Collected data
◇ ◇ ◇ ◇
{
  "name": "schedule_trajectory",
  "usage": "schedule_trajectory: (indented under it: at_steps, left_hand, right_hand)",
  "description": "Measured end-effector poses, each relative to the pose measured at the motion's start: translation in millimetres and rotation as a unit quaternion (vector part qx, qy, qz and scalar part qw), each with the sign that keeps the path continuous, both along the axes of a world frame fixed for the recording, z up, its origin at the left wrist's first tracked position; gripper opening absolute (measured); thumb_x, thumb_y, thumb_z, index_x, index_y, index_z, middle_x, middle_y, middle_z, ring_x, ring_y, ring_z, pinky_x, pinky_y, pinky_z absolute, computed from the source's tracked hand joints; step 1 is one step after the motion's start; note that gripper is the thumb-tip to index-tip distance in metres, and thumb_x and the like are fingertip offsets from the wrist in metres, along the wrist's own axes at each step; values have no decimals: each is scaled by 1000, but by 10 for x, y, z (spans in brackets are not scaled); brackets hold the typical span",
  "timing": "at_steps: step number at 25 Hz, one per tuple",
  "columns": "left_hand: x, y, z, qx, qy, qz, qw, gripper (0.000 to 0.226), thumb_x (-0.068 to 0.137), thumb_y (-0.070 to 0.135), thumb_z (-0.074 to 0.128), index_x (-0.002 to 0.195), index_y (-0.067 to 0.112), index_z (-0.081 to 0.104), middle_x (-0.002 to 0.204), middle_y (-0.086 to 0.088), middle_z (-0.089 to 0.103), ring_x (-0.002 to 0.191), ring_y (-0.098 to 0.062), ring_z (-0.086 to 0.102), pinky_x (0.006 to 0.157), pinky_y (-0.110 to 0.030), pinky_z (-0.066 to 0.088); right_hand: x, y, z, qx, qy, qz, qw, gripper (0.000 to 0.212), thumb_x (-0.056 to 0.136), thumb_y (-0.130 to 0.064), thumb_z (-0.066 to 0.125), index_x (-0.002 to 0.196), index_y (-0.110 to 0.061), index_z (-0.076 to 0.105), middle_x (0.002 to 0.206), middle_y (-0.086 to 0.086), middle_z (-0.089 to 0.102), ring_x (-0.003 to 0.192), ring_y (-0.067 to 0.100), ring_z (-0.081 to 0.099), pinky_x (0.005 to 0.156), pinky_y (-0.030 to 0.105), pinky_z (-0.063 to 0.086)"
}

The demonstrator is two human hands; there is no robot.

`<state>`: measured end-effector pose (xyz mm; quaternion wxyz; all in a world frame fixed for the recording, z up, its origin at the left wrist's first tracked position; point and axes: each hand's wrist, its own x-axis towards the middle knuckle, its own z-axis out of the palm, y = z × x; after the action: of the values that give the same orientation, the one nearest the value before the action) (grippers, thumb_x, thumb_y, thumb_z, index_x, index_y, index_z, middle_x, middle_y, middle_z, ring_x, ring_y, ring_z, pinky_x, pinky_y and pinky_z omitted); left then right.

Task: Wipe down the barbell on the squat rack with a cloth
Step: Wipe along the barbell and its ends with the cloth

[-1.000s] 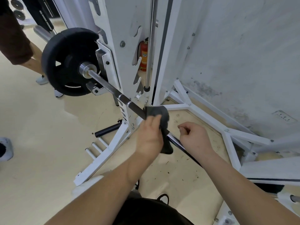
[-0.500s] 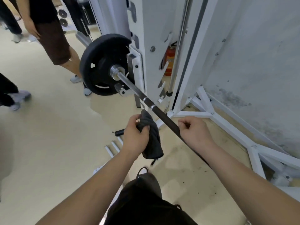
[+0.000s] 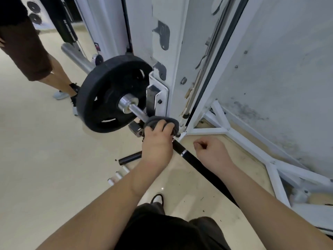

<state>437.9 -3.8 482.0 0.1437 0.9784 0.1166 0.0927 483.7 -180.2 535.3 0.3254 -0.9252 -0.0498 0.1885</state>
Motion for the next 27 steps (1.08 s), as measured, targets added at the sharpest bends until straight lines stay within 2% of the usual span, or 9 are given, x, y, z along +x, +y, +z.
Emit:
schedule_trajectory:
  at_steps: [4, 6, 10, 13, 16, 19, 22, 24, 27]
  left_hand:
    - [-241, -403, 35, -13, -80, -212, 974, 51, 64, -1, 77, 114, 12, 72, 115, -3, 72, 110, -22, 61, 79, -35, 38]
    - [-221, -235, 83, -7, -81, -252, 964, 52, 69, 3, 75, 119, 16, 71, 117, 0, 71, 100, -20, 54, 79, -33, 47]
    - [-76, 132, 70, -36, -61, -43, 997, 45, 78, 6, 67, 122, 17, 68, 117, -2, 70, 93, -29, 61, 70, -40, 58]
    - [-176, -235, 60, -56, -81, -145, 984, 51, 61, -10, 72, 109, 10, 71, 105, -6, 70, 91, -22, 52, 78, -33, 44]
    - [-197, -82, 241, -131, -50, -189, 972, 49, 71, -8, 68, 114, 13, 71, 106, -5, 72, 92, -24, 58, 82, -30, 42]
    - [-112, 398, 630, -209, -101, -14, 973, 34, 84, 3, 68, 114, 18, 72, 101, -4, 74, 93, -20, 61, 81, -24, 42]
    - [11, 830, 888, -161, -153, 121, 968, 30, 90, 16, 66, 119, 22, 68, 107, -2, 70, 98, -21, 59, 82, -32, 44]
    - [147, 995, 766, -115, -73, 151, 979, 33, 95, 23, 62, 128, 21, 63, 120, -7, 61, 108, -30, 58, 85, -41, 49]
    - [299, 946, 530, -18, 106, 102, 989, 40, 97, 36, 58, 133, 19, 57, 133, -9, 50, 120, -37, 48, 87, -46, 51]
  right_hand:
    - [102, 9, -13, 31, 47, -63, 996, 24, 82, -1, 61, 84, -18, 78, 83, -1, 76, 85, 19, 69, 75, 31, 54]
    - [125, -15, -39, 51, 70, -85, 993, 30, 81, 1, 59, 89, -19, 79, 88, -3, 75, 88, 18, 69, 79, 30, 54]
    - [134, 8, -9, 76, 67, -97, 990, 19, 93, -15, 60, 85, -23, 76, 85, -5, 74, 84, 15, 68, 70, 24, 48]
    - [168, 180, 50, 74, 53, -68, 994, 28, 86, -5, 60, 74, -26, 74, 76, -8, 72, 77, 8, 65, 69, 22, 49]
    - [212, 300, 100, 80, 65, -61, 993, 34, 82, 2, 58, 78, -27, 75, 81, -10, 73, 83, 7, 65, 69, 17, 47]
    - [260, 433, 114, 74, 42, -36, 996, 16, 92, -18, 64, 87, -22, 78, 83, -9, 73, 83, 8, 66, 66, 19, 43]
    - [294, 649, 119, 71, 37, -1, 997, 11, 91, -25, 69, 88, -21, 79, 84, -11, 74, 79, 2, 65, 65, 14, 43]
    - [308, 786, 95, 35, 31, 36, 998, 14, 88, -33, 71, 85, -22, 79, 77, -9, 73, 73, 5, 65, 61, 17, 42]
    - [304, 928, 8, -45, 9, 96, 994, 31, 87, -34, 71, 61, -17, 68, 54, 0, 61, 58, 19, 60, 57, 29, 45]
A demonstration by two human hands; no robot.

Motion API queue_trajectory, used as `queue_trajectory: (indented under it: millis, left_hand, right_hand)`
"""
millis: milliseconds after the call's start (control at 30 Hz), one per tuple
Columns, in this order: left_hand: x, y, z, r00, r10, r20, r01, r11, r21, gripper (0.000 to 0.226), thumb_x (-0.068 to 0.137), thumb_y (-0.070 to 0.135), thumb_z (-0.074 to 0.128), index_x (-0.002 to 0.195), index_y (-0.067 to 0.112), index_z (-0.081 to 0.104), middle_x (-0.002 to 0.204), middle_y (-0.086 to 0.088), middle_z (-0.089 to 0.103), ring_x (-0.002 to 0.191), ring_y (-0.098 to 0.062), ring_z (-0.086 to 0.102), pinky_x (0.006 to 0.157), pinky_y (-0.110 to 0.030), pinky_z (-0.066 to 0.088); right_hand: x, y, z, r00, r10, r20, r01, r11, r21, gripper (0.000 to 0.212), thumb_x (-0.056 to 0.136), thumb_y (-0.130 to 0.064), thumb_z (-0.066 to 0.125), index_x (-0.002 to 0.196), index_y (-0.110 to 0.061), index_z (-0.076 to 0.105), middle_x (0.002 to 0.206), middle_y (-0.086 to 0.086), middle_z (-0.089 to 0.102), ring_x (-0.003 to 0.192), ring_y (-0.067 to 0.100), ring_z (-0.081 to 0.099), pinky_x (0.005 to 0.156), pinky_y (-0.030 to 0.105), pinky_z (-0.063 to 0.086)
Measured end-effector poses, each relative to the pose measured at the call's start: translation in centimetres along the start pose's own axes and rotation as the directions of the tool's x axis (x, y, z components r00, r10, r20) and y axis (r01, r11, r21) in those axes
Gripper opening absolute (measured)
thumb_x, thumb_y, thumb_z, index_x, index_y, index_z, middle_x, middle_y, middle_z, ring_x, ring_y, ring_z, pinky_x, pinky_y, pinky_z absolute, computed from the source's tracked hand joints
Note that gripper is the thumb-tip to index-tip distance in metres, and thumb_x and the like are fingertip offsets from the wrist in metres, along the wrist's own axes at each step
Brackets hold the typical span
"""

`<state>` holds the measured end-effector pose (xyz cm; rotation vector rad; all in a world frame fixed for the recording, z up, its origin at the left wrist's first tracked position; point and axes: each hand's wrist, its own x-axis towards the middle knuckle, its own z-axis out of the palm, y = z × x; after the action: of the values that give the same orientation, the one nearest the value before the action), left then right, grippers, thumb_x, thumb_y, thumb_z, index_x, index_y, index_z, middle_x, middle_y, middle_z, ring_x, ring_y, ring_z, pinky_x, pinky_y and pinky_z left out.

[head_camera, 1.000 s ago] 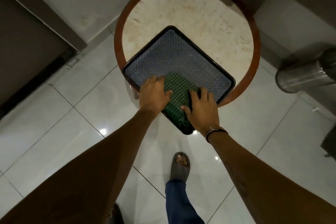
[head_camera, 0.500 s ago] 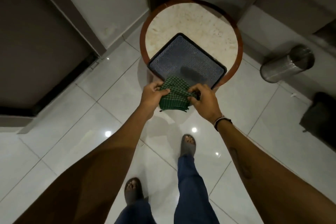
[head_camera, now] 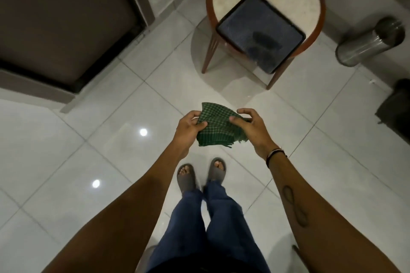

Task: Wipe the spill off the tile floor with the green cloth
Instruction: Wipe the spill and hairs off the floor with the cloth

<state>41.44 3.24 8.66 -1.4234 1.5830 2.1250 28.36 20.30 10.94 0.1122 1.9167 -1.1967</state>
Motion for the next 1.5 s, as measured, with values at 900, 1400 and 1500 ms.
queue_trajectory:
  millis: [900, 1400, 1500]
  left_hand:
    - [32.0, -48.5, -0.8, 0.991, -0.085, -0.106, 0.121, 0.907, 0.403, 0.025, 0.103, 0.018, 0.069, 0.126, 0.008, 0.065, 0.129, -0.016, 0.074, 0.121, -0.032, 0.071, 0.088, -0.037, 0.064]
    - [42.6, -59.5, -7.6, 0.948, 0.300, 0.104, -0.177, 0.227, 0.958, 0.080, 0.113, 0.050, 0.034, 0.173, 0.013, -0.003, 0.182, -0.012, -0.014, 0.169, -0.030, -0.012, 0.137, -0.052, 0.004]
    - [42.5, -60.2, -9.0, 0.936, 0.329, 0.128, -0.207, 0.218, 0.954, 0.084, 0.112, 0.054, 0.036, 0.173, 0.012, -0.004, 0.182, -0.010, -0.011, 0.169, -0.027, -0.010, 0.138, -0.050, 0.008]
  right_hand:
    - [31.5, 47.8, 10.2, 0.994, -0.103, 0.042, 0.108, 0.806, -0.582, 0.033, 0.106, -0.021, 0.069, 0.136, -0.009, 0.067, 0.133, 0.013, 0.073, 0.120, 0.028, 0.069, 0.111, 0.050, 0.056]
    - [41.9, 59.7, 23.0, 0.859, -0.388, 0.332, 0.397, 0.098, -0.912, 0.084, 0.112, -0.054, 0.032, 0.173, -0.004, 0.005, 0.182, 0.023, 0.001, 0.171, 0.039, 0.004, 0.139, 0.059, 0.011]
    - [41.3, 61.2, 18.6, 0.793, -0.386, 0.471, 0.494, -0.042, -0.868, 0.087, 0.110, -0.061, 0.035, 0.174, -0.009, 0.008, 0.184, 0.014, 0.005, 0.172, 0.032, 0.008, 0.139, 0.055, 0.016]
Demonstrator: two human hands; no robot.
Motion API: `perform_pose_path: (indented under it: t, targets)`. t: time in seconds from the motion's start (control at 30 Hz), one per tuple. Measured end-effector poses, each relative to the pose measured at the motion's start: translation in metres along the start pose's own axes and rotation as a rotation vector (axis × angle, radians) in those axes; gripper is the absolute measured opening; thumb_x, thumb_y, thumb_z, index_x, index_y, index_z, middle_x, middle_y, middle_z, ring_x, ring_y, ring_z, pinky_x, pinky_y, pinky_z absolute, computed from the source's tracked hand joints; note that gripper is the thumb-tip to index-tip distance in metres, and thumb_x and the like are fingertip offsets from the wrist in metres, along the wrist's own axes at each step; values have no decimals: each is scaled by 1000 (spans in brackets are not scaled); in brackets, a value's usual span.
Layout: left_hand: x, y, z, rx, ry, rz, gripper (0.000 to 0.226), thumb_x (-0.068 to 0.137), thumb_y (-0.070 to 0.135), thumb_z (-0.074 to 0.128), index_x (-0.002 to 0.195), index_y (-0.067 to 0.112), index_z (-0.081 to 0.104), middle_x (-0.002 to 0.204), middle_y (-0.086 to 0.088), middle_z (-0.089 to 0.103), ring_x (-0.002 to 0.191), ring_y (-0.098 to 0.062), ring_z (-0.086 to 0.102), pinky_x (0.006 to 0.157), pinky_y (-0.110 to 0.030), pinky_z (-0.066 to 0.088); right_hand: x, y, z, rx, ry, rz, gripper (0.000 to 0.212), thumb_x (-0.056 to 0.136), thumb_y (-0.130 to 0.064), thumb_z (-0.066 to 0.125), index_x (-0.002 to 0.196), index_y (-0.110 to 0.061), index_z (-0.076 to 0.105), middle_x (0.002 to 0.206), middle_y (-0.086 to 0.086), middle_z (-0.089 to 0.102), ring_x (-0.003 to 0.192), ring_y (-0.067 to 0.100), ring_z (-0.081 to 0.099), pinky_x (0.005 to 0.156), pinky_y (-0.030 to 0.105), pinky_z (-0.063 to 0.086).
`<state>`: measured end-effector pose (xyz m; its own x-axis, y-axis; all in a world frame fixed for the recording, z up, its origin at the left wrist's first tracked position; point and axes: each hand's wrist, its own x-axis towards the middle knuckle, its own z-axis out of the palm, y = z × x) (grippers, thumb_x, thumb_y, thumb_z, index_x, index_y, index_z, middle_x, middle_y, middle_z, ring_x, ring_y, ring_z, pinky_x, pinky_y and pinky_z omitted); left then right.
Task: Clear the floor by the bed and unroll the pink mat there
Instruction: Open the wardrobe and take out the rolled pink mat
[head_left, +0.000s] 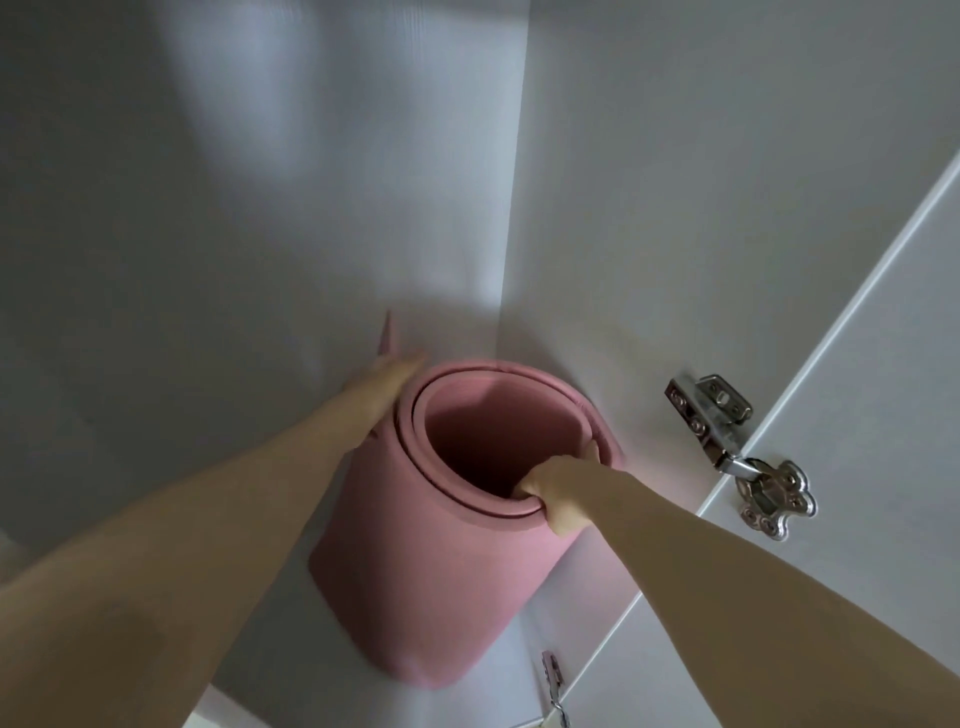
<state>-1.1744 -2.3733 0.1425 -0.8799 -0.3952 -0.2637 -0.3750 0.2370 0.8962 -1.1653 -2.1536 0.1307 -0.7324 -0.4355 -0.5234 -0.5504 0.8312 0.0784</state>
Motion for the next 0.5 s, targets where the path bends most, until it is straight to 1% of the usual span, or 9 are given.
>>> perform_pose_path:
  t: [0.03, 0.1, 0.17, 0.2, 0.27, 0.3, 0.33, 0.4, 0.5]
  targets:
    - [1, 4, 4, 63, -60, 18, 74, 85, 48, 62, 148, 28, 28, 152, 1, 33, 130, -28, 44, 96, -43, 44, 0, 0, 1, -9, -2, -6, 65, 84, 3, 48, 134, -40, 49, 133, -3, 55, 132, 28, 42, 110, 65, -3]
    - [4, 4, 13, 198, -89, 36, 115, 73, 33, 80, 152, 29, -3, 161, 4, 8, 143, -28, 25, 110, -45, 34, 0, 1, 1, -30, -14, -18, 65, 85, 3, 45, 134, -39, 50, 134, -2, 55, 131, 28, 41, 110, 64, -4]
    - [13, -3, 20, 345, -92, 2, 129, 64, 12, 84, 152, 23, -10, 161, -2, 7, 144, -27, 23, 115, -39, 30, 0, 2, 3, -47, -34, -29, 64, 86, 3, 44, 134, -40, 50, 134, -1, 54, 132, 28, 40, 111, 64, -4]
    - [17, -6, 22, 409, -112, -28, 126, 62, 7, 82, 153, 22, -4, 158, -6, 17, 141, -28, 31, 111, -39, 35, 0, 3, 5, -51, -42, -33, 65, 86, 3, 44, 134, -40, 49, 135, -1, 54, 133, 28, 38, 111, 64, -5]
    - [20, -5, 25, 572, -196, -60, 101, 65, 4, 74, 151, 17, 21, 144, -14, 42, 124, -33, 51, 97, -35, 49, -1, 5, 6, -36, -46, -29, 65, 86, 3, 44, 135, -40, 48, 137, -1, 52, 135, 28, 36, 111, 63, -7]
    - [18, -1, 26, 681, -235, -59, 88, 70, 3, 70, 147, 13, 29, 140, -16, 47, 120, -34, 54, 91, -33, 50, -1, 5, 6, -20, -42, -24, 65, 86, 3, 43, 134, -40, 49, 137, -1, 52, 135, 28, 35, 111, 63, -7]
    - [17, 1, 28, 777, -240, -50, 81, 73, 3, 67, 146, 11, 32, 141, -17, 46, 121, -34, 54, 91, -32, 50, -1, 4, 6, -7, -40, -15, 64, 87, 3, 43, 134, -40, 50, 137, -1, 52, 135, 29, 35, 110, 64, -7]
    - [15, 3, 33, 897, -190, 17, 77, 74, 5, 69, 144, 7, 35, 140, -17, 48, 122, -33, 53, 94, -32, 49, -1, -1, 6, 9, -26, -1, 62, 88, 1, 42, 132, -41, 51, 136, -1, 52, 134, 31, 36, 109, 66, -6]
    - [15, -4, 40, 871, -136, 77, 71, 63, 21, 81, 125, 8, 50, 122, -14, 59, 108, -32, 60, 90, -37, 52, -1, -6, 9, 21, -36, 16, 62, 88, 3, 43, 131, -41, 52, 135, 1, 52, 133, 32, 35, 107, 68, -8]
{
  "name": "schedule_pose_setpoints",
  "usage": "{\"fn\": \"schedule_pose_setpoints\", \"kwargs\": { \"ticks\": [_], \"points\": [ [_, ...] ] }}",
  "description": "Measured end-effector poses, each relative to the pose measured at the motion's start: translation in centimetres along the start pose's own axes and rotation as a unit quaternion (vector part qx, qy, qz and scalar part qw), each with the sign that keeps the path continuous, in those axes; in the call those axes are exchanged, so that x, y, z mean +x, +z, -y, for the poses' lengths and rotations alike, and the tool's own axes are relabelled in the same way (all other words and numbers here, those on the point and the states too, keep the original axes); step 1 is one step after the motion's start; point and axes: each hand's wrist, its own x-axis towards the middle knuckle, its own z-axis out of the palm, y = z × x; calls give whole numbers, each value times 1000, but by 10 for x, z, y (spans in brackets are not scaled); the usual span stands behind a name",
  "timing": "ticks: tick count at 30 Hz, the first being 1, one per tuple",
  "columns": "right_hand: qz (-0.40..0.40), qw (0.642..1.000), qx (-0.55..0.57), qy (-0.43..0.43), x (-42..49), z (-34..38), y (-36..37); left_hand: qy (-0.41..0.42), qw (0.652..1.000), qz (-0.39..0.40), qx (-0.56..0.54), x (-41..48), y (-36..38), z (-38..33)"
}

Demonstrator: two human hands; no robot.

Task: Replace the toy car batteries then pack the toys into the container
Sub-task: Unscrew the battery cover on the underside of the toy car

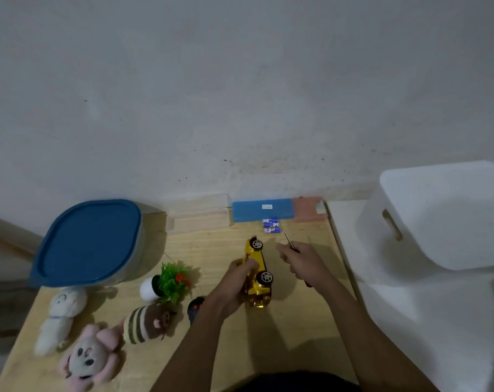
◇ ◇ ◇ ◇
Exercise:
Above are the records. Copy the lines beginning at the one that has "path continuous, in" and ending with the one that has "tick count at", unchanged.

Output of the task:
  "description": "Measured end-effector poses, each relative to the pose measured at the motion's start: translation in centimetres along the start pose's own axes and rotation as a unit quaternion (vector part qx, qy, qz and scalar part qw), each with the sign that keeps the path continuous, in those axes; in the call those axes are exchanged, so that x, y, z mean +x, +z, -y, for the poses' lengths and rotations alike, and the tool's own axes are relabelled in the same way (all other words and numbers here, those on the point and the states too, keep the original axes); step 1 is one step after the motion's start; point and axes: each hand's wrist, its own x-axis towards the middle knuckle, its own z-axis out of the palm, y = z × x; calls give whole numbers, each value times 1000, but by 10 for x, z, y (spans in brackets are not scaled); the usual span stands behind a name",
  "timing": "ticks: tick count at 30 Hz, the first being 1, one per tuple",

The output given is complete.